¡Candela! Matanzas se va 'pal monte' y el gobierno dice: '¡Busquen leña!'

El gobierno de Matanzas prepara a la población para la escasez extrema, con medidas como hornos de leña y carbón. La dura realidad obliga a la provincia a adaptarse a vivir con lo mínimo.

Qué pasó

¡Ay, mi gente de Matanzas! Agárrense fuerte, porque lo que viene no es cuento. El gobierno allá, con Mario Sabines Lorenzo al frente, ha empezado a soltar la verdad: nos están preparando para vivir con menos que con lo mínimo. Imagínense, la vida a pura ñeque.

Según el propio Sabines, “nuestra realidad está cambiando, nos guste o no, y hay que buscar variantes”. ¿Y qué significa eso en buen cubano? Que la escasez llegó para quedarse y que nos toca inventar de nuevo. ¡Así mismitico!

Entre las “variantes” que han lanzado, están los hornos de panadería que ahora van a funcionar con leña. También van a dar comida cocinada en los círculos infantiles, van a vender carbón y van a “supervisar” los precios del arroz y el aceite.

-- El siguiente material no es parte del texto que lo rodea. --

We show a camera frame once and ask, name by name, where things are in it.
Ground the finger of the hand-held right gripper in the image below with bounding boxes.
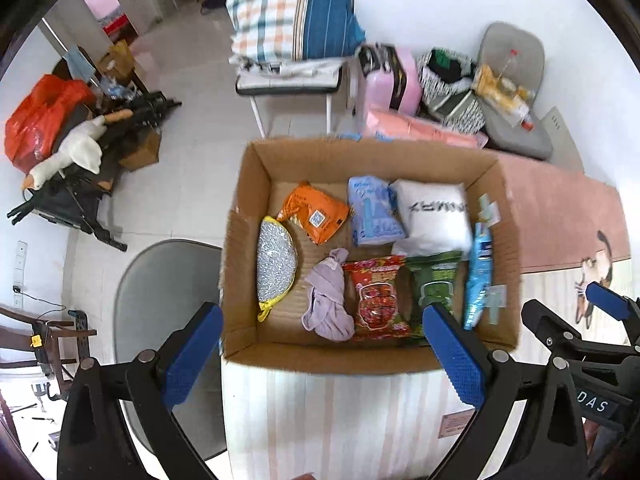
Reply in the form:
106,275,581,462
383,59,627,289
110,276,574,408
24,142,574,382
586,282,640,331
521,299,640,361

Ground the plaid bedding bundle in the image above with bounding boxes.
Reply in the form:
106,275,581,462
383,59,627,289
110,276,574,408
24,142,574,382
226,0,366,63

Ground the black white patterned bag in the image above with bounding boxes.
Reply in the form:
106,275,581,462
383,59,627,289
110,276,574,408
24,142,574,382
416,47,487,135

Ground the silver mesh pouch yellow trim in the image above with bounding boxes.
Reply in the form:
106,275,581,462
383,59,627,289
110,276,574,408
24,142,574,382
256,216,301,323

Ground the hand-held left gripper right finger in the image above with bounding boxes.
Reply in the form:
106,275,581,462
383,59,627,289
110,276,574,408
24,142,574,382
421,301,590,480

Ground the orange snack packet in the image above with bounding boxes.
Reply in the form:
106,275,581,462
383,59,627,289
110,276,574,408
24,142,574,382
276,180,350,246

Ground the dark wooden chair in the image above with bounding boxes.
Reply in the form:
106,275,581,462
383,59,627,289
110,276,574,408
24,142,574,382
0,305,97,396

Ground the black folded stroller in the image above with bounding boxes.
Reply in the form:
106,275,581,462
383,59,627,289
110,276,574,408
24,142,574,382
7,91,182,252

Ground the large cardboard box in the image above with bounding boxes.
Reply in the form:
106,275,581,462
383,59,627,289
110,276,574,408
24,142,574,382
219,136,523,375

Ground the pink suitcase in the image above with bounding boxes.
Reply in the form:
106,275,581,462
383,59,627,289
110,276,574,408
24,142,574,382
356,44,420,116

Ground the folded pink quilt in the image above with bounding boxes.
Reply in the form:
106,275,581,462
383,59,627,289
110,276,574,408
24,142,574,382
362,107,488,150

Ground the grey round chair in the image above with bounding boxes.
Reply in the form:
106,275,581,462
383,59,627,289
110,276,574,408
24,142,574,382
114,240,228,461

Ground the red plastic bag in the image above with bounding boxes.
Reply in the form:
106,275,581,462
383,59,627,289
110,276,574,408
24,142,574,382
5,74,96,175

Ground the white goose plush toy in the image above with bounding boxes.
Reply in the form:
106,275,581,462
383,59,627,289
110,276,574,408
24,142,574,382
21,110,132,192

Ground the white soft packet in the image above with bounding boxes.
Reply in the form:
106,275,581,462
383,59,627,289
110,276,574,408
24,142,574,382
389,178,473,257

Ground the purple cloth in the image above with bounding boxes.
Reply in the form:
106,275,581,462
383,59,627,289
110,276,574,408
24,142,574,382
302,247,356,342

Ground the white perforated panel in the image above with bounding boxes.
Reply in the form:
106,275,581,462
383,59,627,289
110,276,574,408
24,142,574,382
537,106,585,173

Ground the slim blue packet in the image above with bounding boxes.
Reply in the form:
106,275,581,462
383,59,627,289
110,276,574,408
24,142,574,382
462,222,493,331

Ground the white wall socket strip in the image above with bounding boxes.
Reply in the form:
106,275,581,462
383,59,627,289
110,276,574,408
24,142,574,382
12,241,28,311

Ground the light blue tissue pack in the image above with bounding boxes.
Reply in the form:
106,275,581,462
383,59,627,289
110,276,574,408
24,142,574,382
347,175,407,247

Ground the green snack packet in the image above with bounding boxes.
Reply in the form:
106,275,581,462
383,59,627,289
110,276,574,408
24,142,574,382
404,251,463,346

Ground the brown paper bag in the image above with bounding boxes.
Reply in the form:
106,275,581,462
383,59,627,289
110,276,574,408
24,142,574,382
97,40,136,78

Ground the small brown cardboard box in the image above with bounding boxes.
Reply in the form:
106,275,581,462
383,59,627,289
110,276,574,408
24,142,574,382
119,127,161,172

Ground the yellow plastic bag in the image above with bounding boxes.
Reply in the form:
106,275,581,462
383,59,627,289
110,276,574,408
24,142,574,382
472,64,531,116

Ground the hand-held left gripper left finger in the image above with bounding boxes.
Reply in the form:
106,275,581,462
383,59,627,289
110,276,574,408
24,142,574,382
56,301,224,480

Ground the light blue cloth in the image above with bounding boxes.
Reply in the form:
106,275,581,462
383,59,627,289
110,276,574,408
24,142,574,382
65,46,98,81

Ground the white folding bench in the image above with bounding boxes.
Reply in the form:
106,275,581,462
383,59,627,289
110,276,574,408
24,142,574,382
235,57,348,138

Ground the clear plastic bottle red cap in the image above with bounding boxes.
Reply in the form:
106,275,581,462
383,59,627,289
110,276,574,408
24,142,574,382
500,50,518,86

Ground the red snack packet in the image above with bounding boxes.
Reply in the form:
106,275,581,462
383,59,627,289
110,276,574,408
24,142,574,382
343,255,412,343

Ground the grey padded chair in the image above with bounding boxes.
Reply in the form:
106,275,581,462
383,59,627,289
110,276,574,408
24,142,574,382
475,22,553,160

En pocas palabras, el Estado no da abasto para lo básico. Nos toca regresar a los tiempos de la bisabuela, como si viviéramos en el monte. ¡Un bochinche de tamaño natural!

Dónde y cuándo

Esto no es en la China, ¡esto es en Matanzas, caballero! La cosa fue hace nada, a mediados de febrero de este mismo 2026. Las principales cabezas del Partido y el Gobierno de la provincia se reunieron a ver cómo capeaban el temporal. Se respiraba esa tensión que da el saber que la cosa está apretá.

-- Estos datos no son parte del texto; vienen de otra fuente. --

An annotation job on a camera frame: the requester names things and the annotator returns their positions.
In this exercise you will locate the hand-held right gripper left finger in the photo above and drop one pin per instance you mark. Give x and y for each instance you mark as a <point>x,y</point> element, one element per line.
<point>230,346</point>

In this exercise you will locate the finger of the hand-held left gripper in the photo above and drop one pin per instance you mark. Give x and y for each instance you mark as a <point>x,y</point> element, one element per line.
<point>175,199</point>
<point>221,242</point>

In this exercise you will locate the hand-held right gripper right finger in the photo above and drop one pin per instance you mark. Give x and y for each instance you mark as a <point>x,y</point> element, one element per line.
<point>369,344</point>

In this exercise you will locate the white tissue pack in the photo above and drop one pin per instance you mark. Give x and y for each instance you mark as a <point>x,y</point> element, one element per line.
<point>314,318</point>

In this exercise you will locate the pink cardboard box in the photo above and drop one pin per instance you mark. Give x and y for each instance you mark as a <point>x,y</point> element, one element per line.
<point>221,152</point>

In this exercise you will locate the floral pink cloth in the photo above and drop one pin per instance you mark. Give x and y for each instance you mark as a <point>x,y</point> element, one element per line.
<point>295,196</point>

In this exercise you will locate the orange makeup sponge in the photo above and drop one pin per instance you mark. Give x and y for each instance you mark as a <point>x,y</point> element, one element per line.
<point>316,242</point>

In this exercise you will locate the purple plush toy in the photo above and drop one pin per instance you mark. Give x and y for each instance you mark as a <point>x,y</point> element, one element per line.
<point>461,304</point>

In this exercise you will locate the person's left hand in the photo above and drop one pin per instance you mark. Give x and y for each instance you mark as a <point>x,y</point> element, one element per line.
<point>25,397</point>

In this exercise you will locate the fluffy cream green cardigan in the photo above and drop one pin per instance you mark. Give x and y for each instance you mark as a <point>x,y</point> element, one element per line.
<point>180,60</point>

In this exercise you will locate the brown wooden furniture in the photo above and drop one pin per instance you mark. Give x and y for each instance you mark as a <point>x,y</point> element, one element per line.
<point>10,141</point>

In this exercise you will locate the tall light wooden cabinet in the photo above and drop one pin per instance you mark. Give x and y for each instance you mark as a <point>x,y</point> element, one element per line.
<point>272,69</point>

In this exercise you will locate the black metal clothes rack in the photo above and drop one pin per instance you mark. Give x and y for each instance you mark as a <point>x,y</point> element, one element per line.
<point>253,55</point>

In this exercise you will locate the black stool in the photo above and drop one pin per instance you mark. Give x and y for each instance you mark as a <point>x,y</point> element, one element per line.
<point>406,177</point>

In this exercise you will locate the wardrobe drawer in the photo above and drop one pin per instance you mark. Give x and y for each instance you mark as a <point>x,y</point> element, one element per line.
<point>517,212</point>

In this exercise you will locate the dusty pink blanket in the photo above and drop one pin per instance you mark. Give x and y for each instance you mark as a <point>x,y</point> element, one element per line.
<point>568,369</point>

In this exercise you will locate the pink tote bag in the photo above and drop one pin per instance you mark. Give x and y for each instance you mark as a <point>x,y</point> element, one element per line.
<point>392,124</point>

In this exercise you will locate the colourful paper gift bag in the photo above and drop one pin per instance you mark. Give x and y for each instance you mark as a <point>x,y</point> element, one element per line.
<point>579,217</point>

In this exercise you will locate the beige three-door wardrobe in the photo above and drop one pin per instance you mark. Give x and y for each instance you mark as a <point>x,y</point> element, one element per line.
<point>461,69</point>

Allí estaban ellos, los que mandan, soltando el paquete de medidas. El ambiente se sentía pesado, con el calor de la preocupación mezclado con la falta de electricidad. La gente, en la calle, sintiendo cada avería en carne propia.

Por qué importa

Esto le cae encima a todo el mundo, desde el más chiquito hasta el más viejo, porque la comida, la luz y la salud son cosas que no tienen apellido. La vida cotidiana se nos está virando del revés, y lo que antes era un problema, ahora es una odisea completa.

Importa porque, aunque digan “buscar variantes”, lo que en verdad está pasando es que la gente tiene que volver a las cuevas. A buscar la vida con lo que haya, como si de repente estuviéramos en otro siglo. ¡Es la realidad de cada día, la que te pica en el pellejo!

Qué dicen las partes

Por un lado, Mario Sabines Lorenzo, el jefe del Partido en Matanzas, lo soltó claro: "Nuestra realidad está cambiando, nos guste o no". Un reconocimiento a la buena, pero sin decir el cómo ni el porqué llegamos a este punto. Básicamente, a inventar cada cual por su cuenta.

Por otro lado, Kenny Cruz González, de la Empresa Eléctrica, contó la verdad del apagón: subestaciones dañadas y circuitos que han estado hasta veintiocho horas sin luz. ¡Imagínense! Un calor infernal y la comida echándose a perder.

Mientras ellos se reúnen, la gente en la cola del pan o en la guagua, lo que dice es que ya están cansados de tanta improvisación y de que la vida se ponga cada día más difícil. Unos prometen “soluciones”, pero lo que vemos son más problemas.

Qué viene ahora

Con este panorama, lo que se espera es más de lo mismo, o peor. La gente tendrá que seguir inventando para poder comer, cocinar y hasta para ver a qué hora le toca un pedacito de luz. La verdad es que la situación está en el aire, “ni chicha ni limoná”.

Hay que estar con los ojos bien abiertos a ver cómo la gente se las arregla, porque si el gobierno solo propone “variantes” que nos llevan al pasado, entonces la inventiva cubana tendrá que sacar otro as de la manga. El drama sigue, y no tiene pinta de acabar pronto.